Standard-mode items are trimmed to ~40 useful fields. Legacy v1 keys that are always null, internal flags, recruiter-contact junk and duplicates of derived fields (post, urlStr, addDate, compLogo, keywords, jobDesc, tupleDesc, currencySal, isSavedJob, internship-only fields on non-internship jobs) are stripped before writing to the dataset. The useful surface is:

  • jobId, title, companyName, companyId, groupId, staticCompanyName
  • experience ("5-10 Yrs" derived from numeric minExp + maxExp)
  • salary ("Not disclosed" if the company hid the figure, otherwise the formatted range; raw minSal/maxSal/showSal are also kept)
  • location (best-effort canonical city), cityfield, locality
  • jdURL (with the trailing tracking query stripped)
  • tagsAndSkills, logoPath, currency (always normalised to INR)
  • companyJobsUrl (synthesised from staticCompanyName)
  • companyProfile, employmentType, noOfVacancy
  • ambitionBoxData (object with rating, reviewCount, title, url - when Naukri provides it; expect undefined for smaller employers in Standard mode)
  • createdDate, isSaved, isExpiredJob, isWalkIn, isTopGroup, multipleApply
  • jobtype, jobType1-jobType5 (Naukri's internal listing categorisation)

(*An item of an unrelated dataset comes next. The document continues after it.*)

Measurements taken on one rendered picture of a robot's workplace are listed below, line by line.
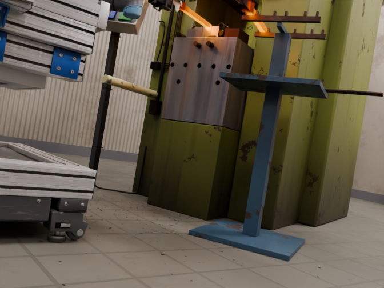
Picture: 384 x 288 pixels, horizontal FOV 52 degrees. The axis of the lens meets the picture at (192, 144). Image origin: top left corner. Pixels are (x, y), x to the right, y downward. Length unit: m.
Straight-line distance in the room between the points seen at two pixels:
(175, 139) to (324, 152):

Detailed-mode items merge the search-card on top of the full detail-API response, which adds:

  • the entire job object - HTML description, key skills (preferred + other), industry, employment type, role category, education requirements
  • AmbitionBox details (reviews, salaries, benefits) when present

Local development

pip install -r requirements.txt
python -m src

Place an INPUT.json under storage/key_value_stores/default/ and run apify run --purge (Apify CLI required). Output lands in storage/datasets/default/.

Notes & limits

  • maxJobs is clamped to a minimum of 50.
  • Page size is 20 (the v1 endpoint default); pagination stops on the first short page.
  • If a detail-API call fails despite retries, the job is still pushed using only the search summary and billed as job_item rather than dropped.
  • The built-in city table covers ~30 high-volume cities; smaller cities take the free-text fallback path automatically.
  • "Remote" / "Hybrid" inside cities is rejected with a helpful error message because Naukri's workMode filter is broken on v1 and would silently return the full database.